Report every line of the listing below in which the string "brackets" occurs.

--------------------------------------------------

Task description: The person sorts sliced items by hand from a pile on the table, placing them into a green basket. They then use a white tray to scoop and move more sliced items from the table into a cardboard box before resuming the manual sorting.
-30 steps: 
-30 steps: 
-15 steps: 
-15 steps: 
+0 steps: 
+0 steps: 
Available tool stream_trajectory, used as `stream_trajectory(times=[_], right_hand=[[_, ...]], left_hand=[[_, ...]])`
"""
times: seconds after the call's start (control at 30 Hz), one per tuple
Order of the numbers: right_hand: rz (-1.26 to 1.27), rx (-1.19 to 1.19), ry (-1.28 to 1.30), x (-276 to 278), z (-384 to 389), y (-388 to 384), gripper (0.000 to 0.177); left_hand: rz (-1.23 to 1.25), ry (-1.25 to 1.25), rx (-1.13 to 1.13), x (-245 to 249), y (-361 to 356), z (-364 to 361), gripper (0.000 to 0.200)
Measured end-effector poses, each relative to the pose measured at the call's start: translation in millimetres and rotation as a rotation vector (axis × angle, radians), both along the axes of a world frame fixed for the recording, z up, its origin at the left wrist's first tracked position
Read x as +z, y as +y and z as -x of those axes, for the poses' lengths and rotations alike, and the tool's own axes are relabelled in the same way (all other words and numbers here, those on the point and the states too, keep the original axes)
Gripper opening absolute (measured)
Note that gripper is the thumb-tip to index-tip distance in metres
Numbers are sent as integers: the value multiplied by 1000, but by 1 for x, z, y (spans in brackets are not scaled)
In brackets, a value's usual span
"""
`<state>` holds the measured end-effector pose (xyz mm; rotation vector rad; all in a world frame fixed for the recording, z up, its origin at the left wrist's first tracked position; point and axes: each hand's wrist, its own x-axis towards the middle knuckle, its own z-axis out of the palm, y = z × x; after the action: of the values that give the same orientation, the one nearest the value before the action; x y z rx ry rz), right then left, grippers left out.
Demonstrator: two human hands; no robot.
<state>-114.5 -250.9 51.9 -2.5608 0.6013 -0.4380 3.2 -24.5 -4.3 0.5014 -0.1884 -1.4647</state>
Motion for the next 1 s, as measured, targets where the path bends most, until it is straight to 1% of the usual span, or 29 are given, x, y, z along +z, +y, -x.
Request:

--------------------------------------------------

* [Finished task]
Numbers are sent as integers: the value multiplied by 1000, but by 1 for x, z, y (spans in brackets are not scaled)
In brackets, a value's usual span

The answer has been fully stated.